Dans votre sac, vous ne devez jamais oublier les solutions antimoustiques sur Pharmasimple. En spray ou en baume, ces accessoires ont dors et déjà fait leur preuve en terme d’efficacité. C’est le gage pour passer de bonnes nuits de sommeil.
Pour ceux qui ont notamment la peau facilement irritée, il reste la solution des Parakito. Ce sont des bracelets qui aident à refouler les invasions de moustiques. Ici, pas besoin d’exposer votre peau à des produits que vous ne connaissez pas. Et cette alternative est aussi plus facile à utiliser. Dans les deux cas, vous aurez à payer moins de 20 euros votre confort.
> La trousse à pharmacie
Certes, les antimoustiques sont nécessaires, mais ils sont loin d’être suffisant. Pour une sécurité optimale pendant le voyage, on vous conseille de garder avec vous une trousse à pharmacie. On tient à remarquer toutefois que Pharmasimple ne vous sera pas d’une grande aide en ce sens. Il ne s’agit que d’une plateforme de parapharmacie. Pour les médicaments de soins, en vente libre ou sous ordonnance, il faudra procéder autrement. Il existe des plateformes dédiées en la matière ou il vous faudra faire un détour vers la pharmacie la plus proche.
En tous les cas, dans votre trousse à pharmacie, vous devez avoir : un bandage, des médicaments contre les maux de tête, des antidouleurs, des antiseptiques, et bien évidemment des accessoires de premier soin. Cela évitera de perdre du temps dans la prise en charge des blesser en cas d’accident.
> Une gourde
On appelle cela une gourde, bien que le design de ce genre d’accessoire n’est plus vraiment la même depuis quelques années. Elle prend plutôt des hersages de thermos. Mais elle reste un indispensable pendant les voyages, notamment si vous comptez aller visiter l’Afrique.

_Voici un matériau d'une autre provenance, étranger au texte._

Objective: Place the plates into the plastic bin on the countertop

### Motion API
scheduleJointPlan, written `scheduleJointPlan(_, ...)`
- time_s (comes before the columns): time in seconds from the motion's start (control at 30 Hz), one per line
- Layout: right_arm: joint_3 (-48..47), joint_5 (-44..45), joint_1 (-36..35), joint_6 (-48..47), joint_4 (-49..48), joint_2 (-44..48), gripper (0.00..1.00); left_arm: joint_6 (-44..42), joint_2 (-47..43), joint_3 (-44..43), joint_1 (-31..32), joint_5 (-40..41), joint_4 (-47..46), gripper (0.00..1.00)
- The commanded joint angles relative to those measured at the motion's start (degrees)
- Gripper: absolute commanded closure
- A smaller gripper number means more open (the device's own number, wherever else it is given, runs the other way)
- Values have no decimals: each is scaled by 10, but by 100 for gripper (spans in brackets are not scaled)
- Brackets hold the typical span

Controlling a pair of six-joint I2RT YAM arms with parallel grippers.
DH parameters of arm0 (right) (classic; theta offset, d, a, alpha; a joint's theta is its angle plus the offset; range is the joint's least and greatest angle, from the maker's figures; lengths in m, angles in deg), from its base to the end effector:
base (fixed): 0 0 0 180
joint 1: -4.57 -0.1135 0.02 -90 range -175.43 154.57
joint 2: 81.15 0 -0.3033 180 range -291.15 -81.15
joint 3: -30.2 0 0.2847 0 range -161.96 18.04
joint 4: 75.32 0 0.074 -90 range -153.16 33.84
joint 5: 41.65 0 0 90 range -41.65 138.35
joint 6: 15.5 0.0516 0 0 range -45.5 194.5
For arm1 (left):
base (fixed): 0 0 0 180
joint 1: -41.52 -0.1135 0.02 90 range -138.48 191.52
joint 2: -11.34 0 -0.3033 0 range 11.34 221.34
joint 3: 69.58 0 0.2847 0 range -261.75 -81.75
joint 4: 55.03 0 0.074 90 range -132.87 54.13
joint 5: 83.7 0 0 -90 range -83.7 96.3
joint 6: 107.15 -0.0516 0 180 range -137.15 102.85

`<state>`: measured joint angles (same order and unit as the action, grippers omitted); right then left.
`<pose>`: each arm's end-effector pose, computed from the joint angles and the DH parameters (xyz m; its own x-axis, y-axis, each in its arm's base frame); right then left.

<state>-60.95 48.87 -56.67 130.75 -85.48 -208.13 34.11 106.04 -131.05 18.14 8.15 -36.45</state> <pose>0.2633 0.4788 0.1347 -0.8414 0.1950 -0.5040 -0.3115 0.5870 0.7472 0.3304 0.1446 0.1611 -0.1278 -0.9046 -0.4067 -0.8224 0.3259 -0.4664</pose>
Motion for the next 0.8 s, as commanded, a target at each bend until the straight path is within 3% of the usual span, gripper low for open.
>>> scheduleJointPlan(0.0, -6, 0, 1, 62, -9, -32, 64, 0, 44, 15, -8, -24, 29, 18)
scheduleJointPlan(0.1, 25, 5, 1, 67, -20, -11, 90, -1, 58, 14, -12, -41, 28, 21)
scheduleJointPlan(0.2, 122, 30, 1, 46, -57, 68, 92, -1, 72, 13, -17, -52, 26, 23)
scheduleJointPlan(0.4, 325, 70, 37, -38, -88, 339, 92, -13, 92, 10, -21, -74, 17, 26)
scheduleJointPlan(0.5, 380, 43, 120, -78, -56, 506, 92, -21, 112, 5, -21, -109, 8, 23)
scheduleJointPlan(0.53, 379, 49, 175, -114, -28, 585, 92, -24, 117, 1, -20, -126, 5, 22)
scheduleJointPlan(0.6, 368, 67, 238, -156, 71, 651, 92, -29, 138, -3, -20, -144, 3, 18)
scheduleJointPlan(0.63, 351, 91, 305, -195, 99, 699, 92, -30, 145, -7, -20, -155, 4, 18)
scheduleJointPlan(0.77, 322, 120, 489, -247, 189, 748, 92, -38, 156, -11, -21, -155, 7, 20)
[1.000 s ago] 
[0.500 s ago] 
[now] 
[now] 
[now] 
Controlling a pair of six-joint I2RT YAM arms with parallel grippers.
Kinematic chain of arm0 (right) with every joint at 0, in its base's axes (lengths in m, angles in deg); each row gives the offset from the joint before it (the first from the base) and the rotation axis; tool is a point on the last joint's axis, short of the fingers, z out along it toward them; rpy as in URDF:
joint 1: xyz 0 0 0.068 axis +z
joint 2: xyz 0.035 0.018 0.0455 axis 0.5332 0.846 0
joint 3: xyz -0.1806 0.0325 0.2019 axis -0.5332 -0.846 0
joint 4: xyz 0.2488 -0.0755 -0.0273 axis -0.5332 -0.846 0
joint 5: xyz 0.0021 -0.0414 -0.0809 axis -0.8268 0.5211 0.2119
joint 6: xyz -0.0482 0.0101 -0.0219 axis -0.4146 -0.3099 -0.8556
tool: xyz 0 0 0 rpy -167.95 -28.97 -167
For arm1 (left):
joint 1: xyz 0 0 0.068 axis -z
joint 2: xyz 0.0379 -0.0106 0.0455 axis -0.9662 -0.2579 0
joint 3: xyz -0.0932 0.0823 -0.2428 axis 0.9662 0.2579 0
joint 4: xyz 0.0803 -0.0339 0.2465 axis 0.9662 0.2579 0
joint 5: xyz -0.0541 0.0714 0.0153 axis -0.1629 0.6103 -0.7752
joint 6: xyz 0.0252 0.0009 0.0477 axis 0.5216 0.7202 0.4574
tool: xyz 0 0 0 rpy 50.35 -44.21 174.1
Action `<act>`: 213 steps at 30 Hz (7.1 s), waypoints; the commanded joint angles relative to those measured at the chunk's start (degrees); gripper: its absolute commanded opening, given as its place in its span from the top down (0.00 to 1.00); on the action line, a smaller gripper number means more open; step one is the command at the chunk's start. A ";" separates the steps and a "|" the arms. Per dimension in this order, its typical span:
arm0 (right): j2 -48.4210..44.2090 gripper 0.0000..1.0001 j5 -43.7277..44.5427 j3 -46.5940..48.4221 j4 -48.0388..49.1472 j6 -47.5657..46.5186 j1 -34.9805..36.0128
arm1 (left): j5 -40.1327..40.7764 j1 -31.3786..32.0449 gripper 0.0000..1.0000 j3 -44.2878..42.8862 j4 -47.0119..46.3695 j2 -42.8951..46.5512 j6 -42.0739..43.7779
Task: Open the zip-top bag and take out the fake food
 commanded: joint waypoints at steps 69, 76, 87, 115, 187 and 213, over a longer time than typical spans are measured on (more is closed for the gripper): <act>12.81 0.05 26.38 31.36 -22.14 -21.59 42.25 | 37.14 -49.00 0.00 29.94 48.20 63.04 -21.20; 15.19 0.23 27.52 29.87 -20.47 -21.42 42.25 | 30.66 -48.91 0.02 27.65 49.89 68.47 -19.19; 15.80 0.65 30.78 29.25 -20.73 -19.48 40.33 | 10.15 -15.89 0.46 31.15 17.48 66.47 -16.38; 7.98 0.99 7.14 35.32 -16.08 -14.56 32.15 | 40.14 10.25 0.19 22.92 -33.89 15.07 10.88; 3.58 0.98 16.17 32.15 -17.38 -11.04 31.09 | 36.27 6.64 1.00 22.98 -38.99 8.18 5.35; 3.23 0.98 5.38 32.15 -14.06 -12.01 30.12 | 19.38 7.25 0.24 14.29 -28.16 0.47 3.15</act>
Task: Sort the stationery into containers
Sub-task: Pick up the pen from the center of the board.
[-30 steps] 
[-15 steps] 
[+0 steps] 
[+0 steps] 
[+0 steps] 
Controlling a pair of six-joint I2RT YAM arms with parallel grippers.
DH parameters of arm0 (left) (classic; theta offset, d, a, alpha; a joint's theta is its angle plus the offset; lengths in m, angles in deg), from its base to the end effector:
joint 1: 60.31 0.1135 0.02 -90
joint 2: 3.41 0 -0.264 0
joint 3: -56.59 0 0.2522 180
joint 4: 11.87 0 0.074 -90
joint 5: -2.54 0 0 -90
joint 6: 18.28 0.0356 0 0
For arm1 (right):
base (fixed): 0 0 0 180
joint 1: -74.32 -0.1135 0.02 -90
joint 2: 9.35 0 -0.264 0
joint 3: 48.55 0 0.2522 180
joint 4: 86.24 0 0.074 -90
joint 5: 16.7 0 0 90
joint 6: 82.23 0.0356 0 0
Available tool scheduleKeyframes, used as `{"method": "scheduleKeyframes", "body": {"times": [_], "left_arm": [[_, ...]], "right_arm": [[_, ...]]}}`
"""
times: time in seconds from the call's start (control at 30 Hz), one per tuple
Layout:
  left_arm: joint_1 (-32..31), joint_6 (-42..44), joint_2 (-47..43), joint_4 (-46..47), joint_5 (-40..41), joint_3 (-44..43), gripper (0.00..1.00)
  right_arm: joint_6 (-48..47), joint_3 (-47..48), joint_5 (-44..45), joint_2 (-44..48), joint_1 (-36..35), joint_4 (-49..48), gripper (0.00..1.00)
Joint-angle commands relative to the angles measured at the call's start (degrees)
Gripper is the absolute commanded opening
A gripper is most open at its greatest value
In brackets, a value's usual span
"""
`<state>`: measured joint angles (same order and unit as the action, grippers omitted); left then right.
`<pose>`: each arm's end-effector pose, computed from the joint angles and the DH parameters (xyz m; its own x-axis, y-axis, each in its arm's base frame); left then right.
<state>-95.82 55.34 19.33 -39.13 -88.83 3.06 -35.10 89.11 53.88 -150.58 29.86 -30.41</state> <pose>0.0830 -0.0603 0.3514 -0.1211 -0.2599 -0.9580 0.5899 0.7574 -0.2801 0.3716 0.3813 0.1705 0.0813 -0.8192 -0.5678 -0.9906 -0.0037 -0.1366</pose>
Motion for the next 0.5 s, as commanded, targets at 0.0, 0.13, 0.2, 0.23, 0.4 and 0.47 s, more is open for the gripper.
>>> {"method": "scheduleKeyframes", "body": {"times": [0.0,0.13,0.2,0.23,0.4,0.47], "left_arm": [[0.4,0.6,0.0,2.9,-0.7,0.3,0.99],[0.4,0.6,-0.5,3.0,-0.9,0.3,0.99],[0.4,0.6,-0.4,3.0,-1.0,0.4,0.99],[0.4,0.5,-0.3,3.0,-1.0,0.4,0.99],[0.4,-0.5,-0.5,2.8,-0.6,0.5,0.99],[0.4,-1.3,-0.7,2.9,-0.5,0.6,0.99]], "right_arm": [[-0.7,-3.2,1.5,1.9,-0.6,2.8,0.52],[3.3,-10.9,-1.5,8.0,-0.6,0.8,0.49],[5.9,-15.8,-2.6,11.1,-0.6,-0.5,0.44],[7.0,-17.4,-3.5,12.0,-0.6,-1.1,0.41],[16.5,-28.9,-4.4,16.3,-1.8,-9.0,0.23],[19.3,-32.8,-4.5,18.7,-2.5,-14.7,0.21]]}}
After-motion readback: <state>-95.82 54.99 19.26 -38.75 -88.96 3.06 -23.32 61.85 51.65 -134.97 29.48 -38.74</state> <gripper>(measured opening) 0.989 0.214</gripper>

L’eau potable dans ce pays est assez difficile à trouver. Et afin d’éviter de boire n’importe quoi n’importe où autant avoir sa propre réserve sur soi.
La gourde est aussi un indispensable si vous avez envie de faire du trek en montagne ou une randonnée de quelques heures. Pendant ce genre d’activité, il importe de bien s’hydrater. Et comme les sources d’eau sont rares dans les réserves naturelles protégées, les guident insistent sur le port d’une gourde.
> Une lampe de poche
La lampe de poche est bien souvent un oublié dans la préparation des vacances en famille. Et pourtant, ce peut être un allié incontestable. En effet, vous ne serez jamais véritablement à l’abri des différentes coupures. Et en pleine nuit, quand il faudra se déplacer, ce sera pratique pour ne pas réveiller vos comparses.
Pour ceux qui prévoient un séjour en montagne, la lampe de poche et une réserve de pile sont de mise. Cela vous sera utile pendant les différents déplacements.